Keto Diet Guidelines

The ketogenic diet (keto) is a low carb, high fat diet. It lowers blood sugar and insulin levels and shifts the body’s metabolism away from carbs and toward fat and ketones.


A ketogenic diet can help you lose slightly more weight than a low fat diet. This often happens with less hunger.

When eating out a Keto dieter should select a meat, fish, or egg-based dish with extra veggies instead of carbs or starches, and have cheese for dessert.

There are several versions of the keto diet. The Standard Ketogenic Diet (SKD) is the most researched and most recommended. This is a very low carb, moderate protein and high fat diet. It typically contains 70% fat, 20% protein, and only 10% carbs.

You can eat a wide variety of tasty and nutritious meals on a ketogenic diet. It’s not all meats and fats. Vegetables are an important part of the diet.


Keto Friendly Foods

Great snacks for a keto diet include pieces of meat, cheese, olives, boiled eggs, nuts, raw veggies, and dark chocolate.
  • OILS Coconut; sesame; avocado; peanut
  • FLOUR Almond flour; coconut flour; cauliflower Rice
  • NUTS & SEEDS Olives; walnut; chia seeds; flax seeds; almonds; Sunflower seeds; pumpkins seeds
  • SEAFOOD Sardines, salmon oysters; mackerel; most Canned fish
  • OTHER Cheese; cream; butter; tahini; sour cream; yogurt; Cream cheese; Ricotta (full fat) 70% dark chocolate Eggs; bacon; sugar free jellies;
  • FRUIT Only berries (limited); onions; tomato avocado
  • OTHER VEG Spinach; kale; Brussel sprouts’ cabbage; cauliflower; Broccoli; leeks; chives; onion; garlic; scallions; asparagus; Lettuce (for lettuce cups); bok choy; beans (limited) Zucchini;
  • PROTEIN Eggs; sausage; ham; bone-in pork chops; grass fed beef; Anchovies; chicken; minced pork and beef; lamb (limited)
  • STOCK All
  • OTHER FOR RECIPES Fresh basil; coriander; coconut flakes (unsweetened)
  • KETO special products to purchase Spinach (shirtaki) Pasta (Micale noodles) Cookie mix; chocolate bars -other
  • VITAMINS Potassium; magnesium; sodium; Omega 3; multivitamins
Base the majority of your diet on foods such as meat, fish, eggs, butter, nuts, healthy oils, avocados, and plenty of low carb veggies. Avoid carb-based foods like grains, sugars, legumes, rice, potatoes, candy, juice, and even most fruits.

Ketosis Side Effects

Many of the side effects of starting a ketogenic diet can be limited. Easing into the diet and taking mineral supplements can help.

Ketosis is a metabolic state in which your body uses fat for fuel instead of carbs. Modifying your diet and practicing intermittent fasting can help you enter ketosis faster. Certain tests and symptoms can also help determine whether you’ve entered ketosis.
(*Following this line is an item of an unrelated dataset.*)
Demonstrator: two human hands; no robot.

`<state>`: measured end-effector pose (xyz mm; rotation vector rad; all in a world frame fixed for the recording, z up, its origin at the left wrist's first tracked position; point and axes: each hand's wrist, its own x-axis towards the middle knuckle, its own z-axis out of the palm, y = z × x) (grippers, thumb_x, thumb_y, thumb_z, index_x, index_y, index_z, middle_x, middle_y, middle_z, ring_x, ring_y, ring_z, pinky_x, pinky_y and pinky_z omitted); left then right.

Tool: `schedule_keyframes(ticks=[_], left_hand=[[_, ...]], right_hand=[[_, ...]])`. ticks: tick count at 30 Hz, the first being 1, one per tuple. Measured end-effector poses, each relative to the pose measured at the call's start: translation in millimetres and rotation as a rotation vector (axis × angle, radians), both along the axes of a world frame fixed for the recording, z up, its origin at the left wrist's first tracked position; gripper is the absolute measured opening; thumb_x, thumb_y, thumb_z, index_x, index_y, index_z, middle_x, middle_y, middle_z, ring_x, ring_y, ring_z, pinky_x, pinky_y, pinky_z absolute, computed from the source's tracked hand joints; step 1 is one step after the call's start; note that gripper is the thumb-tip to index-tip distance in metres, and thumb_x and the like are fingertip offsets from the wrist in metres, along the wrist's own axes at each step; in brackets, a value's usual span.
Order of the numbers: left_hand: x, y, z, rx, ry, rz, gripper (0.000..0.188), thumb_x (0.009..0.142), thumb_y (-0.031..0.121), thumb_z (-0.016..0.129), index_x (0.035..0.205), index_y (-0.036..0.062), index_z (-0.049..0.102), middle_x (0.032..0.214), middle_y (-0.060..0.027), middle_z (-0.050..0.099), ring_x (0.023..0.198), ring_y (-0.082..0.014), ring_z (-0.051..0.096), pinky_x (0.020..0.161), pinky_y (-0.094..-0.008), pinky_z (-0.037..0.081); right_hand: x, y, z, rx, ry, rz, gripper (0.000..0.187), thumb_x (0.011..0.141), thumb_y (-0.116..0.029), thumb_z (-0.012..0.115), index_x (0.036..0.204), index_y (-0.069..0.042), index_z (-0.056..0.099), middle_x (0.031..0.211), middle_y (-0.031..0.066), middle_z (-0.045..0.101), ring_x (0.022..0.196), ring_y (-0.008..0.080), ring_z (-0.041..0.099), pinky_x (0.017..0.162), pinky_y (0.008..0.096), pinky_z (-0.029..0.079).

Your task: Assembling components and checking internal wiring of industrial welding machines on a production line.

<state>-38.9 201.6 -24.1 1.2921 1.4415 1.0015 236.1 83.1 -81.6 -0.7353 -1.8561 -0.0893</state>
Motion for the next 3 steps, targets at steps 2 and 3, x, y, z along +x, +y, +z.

  • The ketone acetone is partly expelled via your breath. It can cause bad or fruity-smelling breath for people on a keto diet.
  • You may lose a noticeable amount of weight as early as your first week on the keto diet. This may be water weight, but fat loss may soon follow.
  • A keto diet can significantly reduce appetite and hunger. If you feel full and don’t need to eat as often as before, then you may be in ketosis.
  • Initially, you may suffer from tiredness and low energy. This will pass once your body becomes adapted to running on fat and ketones.
  • Many long-term keto dieters report improved brain function and more stable energy levels, likely due to the rise in ketones and more stable blood sugar levels.
  • You might experience digestive issues, such as constipation or diarrhea, when you first switch to a keto diet.
  • Poor sleep and insomnia are common symptoms during the initial stages of ketosis. This usually improves after a few weeks.

Getting Into Ketosis

During nutritional ketosis, your body converts fat into compounds known as ketones and begins using them as its main source of energy. Ketones are also known as ketone bodies.
  • Limiting your carb intake to 20–50 net grams per day lowers your blood sugar and insulin levels, leading to the release of stored fatty acids that your liver converts into ketones.
  • Consuming coconut oil provides your body with medium-chain triglycerides (MCTs), which are quickly absorbed and converted into ketones by your liver.
  • Engaging in physical activity can increase ketone levels during carb restriction. This effect may be enhanced by working out in a fasted state.
  • Consuming at least 60% of calories from fat will help boost your ketone levels. Choose a variety of healthy fats from both animal and plant sources.
  • Consuming too little protein can lead to muscle mass loss, whereas excessive protein intake may suppress ketone production.